UCF Provost Elizabeth A. Dooley has named Paige Borden as associate vice president and analytics officer and Timothy Letzring as senior associate provost for Academic Affairs.
Borden, associate provost for Academic Program Quality and associate vice president of Institutional Knowledge Management, will lead a new analytics and integrated planning division within Academic Affairs as associate provost and analytics officer. Letzring arrives at UCF from Texas A&M University-Commerce, a public research university in Commerce, Texas, where he has been dean of the College of Education and Human Services since 2014. His appointment follows a national search.
Borden and Letzring will begin their new roles Aug. 1 and report directly to Dooley.
Borden’s new division will include the current IKM office and a new Institutional Analytics Office. The division will focus on UCF’s efforts to achieve preeminence, excel at attaining performance-based funding, promote cross-campus collaboration and planning, and realize the goals of the Collective Impact Strategic Plan through informed insights and actions.
Borden’s latest leadership role furthers a 24-year career at UCF. Among other professional achievements, she has represented UCF in multiple roles with the National Association for Institutional Research, as treasurer on the executive board of the Southern Association for Institutional Researchers, and as a two-term president for the Florida Association for Institutional Research.
Several of her current responsibilities – which include accreditation and academic program review – will move to Letzring’s new position.

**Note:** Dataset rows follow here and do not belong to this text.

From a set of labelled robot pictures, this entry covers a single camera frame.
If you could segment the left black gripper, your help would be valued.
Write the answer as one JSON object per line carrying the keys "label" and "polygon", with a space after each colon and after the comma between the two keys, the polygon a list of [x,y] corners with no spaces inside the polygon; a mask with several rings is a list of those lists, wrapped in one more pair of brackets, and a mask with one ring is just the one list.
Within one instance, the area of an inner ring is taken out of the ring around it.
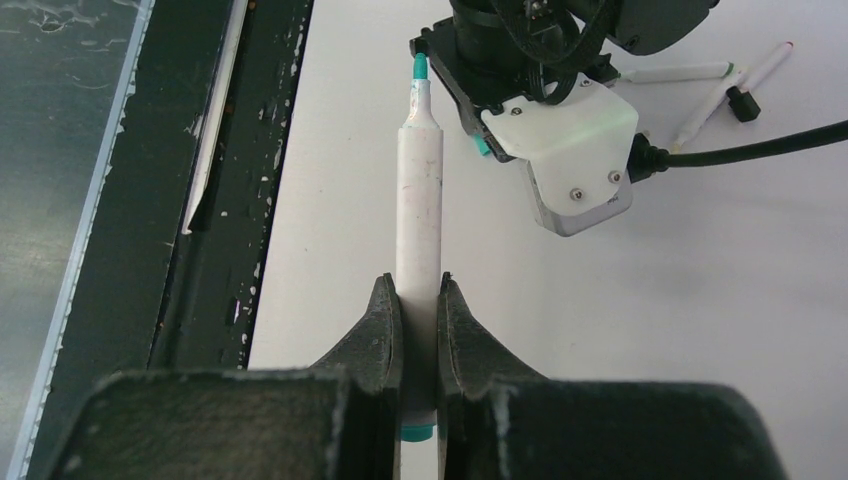
{"label": "left black gripper", "polygon": [[516,96],[558,105],[579,74],[610,84],[616,74],[602,47],[634,56],[679,42],[709,15],[713,1],[454,1],[452,15],[410,40],[427,55],[454,101],[464,131],[489,146],[481,113],[503,112]]}

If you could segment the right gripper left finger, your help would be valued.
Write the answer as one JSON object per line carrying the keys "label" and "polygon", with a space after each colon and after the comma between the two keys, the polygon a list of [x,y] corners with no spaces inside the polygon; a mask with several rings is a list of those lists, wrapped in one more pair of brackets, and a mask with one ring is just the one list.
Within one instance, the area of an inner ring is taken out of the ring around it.
{"label": "right gripper left finger", "polygon": [[102,381],[50,479],[396,479],[402,311],[379,276],[363,316],[288,370],[148,371]]}

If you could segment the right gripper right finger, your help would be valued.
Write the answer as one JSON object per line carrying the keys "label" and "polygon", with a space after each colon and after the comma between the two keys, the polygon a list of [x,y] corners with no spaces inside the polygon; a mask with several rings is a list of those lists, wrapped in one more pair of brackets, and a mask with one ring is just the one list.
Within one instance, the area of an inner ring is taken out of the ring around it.
{"label": "right gripper right finger", "polygon": [[720,384],[545,377],[473,316],[445,274],[438,300],[443,479],[783,479],[752,404]]}

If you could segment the white teal marker pen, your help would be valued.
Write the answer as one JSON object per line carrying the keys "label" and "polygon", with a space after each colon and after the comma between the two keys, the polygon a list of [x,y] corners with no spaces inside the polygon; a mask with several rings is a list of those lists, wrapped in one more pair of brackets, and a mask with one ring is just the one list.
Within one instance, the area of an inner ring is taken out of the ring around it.
{"label": "white teal marker pen", "polygon": [[432,113],[429,62],[414,57],[409,114],[397,134],[395,287],[403,310],[401,440],[436,425],[437,306],[442,265],[443,131]]}

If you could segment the white black marker pen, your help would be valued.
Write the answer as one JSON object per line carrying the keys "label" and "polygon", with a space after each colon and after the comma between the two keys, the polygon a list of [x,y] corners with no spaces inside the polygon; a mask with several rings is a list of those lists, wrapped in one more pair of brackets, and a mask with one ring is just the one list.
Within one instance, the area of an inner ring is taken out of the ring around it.
{"label": "white black marker pen", "polygon": [[743,68],[734,68],[707,94],[677,129],[670,147],[672,153],[679,153],[683,146],[697,135],[705,122],[726,98],[726,91],[737,86],[744,75],[745,70]]}

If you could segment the black pen cap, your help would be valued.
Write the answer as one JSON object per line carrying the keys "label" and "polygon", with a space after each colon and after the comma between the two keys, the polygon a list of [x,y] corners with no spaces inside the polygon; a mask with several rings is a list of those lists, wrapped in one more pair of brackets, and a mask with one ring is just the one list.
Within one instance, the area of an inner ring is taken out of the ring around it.
{"label": "black pen cap", "polygon": [[725,96],[734,117],[740,123],[752,122],[759,117],[761,108],[750,91],[733,86],[725,91]]}

Letzring will be responsible for the administration of various aspects of academic program development and academic planning, quality, assessment and other areas within the Division of Academic Affairs. He will partner with deans, department chairs, administrative directors, faculty and staff to support curriculum, institutional assessment, academic policies and program development to improve the effectiveness of the educational experience that UCF provides its students.
At Texas A&M-Commerce, Letzring oversaw eight academic departments, including Curriculum and Instruction, Higher Education and Learning Technology, Counseling, Nursing, and Health and Human Performance, and Psychology and Special Education. His professional experience also includes 15 years at the University of Mississippi, where he served in various leadership roles, including as chair and professor of higher education in the Department of Leadership and Counselor Education, and as an assistant professor of education law at the University of South Carolina.
Letzring earned a doctor of education degree from the University of Georgia, a law degree from Stetson University College of Law, and a bachelor’s degree in mathematics from Louisiana College.